Entre as exigências, está a necessidade de detalhamento completo da execução dos recursos, com informações públicas e auditáveis desde a origem até a aplicação final.
O governo também enfrenta pressão de prazo. Pela legislação eleitoral, o pagamento de emendas parlamentares fica proibido nos três meses que antecedem as eleições, período que vai do início de julho ao início de outubro.
Isso reduz a janela para execução dos valores ainda pendentes.
Em 2025, cada um dos 24 deputados estaduais indicou cerca de R$ 4 milhões em emendas, sendo aproximadamente R$ 800 mil ainda não pagos. Para 2026, ano eleitoral, o valor indicado por parlamentar subiu para R$ 4,4 milhões, sem qualquer liberação até o momento.
O atraso tem gerado insatisfação entre os parlamentares, que destacam o impacto direto das emendas em municípios e instituições.
Durante a reunião, o deputado Luiz Eduardo (PL), presidente da Comissão de Finanças, defendeu a importância dos recursos como instrumento de representação popular.

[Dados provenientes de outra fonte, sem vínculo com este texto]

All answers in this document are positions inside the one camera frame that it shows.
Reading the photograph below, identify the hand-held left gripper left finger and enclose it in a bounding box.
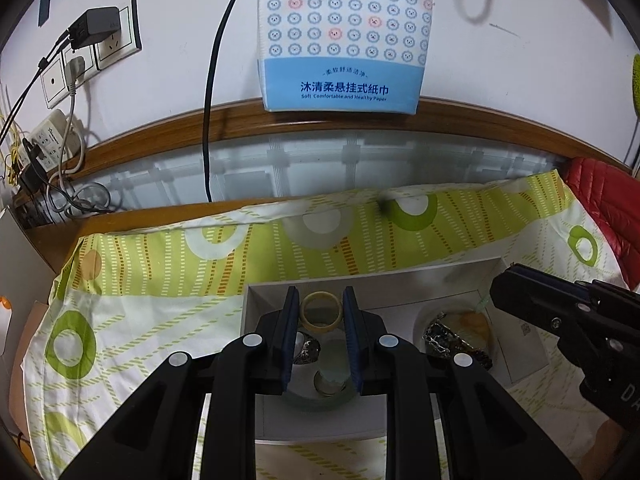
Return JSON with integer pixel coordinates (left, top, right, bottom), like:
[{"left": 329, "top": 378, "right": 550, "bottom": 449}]
[{"left": 60, "top": 285, "right": 302, "bottom": 480}]

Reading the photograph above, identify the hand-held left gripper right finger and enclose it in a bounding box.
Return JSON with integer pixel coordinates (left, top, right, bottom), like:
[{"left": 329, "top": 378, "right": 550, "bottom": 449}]
[{"left": 341, "top": 285, "right": 583, "bottom": 480}]

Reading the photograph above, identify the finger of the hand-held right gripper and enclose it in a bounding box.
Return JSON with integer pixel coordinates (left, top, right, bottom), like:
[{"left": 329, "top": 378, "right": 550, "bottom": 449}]
[
  {"left": 504, "top": 262, "right": 593, "bottom": 295},
  {"left": 490, "top": 270, "right": 597, "bottom": 334}
]

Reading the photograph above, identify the silver ornate ring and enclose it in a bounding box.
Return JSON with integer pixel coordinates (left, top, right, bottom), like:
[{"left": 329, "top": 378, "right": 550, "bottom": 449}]
[{"left": 294, "top": 337, "right": 323, "bottom": 365}]

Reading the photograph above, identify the cream jade donut ring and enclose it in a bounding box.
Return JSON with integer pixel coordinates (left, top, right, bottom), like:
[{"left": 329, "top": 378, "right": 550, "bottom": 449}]
[{"left": 300, "top": 291, "right": 345, "bottom": 333}]

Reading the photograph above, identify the white rectangular cardboard box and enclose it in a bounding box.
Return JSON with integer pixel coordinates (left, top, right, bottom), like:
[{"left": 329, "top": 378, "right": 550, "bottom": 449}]
[{"left": 240, "top": 256, "right": 548, "bottom": 447}]

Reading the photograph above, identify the amber oval pendant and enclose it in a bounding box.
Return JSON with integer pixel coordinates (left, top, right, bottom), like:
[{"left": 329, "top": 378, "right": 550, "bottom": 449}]
[{"left": 450, "top": 310, "right": 493, "bottom": 356}]

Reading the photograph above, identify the red quilted jacket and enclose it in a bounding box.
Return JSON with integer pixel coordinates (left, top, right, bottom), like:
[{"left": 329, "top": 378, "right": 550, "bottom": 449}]
[{"left": 565, "top": 156, "right": 640, "bottom": 291}]

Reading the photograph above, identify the green patterned sheet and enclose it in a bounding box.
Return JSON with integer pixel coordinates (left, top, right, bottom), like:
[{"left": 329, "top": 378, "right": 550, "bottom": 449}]
[{"left": 7, "top": 169, "right": 631, "bottom": 480}]

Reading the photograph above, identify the blue patterned tissue pack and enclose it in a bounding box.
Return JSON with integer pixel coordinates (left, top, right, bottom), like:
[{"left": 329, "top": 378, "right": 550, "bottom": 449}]
[{"left": 256, "top": 0, "right": 437, "bottom": 115}]

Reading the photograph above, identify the black plug adapter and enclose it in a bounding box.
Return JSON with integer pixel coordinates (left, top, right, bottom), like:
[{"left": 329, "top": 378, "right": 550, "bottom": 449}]
[{"left": 17, "top": 142, "right": 48, "bottom": 193}]

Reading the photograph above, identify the white power strip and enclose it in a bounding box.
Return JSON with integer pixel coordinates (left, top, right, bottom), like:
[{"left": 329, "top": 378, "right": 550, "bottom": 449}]
[{"left": 15, "top": 108, "right": 83, "bottom": 173}]

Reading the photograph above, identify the white plug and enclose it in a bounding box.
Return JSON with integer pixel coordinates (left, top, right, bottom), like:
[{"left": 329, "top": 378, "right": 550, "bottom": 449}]
[{"left": 67, "top": 55, "right": 88, "bottom": 93}]

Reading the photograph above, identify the black charger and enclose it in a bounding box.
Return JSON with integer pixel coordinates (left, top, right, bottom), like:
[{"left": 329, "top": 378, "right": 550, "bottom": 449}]
[{"left": 67, "top": 6, "right": 121, "bottom": 51}]

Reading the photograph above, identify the thick black cable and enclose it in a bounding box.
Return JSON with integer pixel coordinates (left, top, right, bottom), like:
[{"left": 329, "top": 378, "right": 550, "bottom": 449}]
[{"left": 202, "top": 0, "right": 263, "bottom": 203}]

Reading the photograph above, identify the wooden wall rail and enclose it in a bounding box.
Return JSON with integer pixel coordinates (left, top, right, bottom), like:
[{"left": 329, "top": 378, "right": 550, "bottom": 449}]
[{"left": 80, "top": 95, "right": 636, "bottom": 173}]

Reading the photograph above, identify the grey cable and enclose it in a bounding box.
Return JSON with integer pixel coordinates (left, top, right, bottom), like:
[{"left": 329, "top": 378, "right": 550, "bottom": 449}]
[{"left": 47, "top": 90, "right": 123, "bottom": 216}]

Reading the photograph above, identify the yellow wire bundle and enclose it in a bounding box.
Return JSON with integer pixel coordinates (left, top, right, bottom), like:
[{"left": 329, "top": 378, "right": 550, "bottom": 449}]
[{"left": 0, "top": 127, "right": 26, "bottom": 183}]

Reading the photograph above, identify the white double wall socket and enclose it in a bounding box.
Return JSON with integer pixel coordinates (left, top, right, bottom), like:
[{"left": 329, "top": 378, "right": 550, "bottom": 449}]
[{"left": 92, "top": 0, "right": 142, "bottom": 72}]

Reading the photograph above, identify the thin black charger cable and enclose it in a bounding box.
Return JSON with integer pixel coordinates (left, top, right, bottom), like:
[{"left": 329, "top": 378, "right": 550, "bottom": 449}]
[
  {"left": 0, "top": 30, "right": 76, "bottom": 126},
  {"left": 0, "top": 42, "right": 71, "bottom": 136}
]

Já o deputado Francisco do PT, líder do governo na Assembleia, afirmou que o impasse precisa ser resolvido com urgência. Segundo ele, há cobranças frequentes no plenário e divergências sobre responsabilidades entre os órgãos envolvidos.
A controladora-geral detalhou que o novo modelo exige o cumprimento de 39 condicionantes relacionadas à transparência e rastreabilidade.
Segundo Luciana Daltro, o processo demanda esforço técnico das secretarias e enfrenta limitações nos sistemas atuais. O governo informou que já disponibilizou um painel no Portal da Transparência e trabalha na integração com uma plataforma mais robusta, inspirada no modelo federal TransfereGov.
Ao final da reunião, ficou definido que a Controladoria-Geral do Estado deverá apresentar novos esclarecimentos à Comissão de Finanças sobre o andamento das adequações.
Também foi acordada a realização de reuniões entre líderes partidários, o governo estadual e o TCE para tentar destravar a execução das emendas.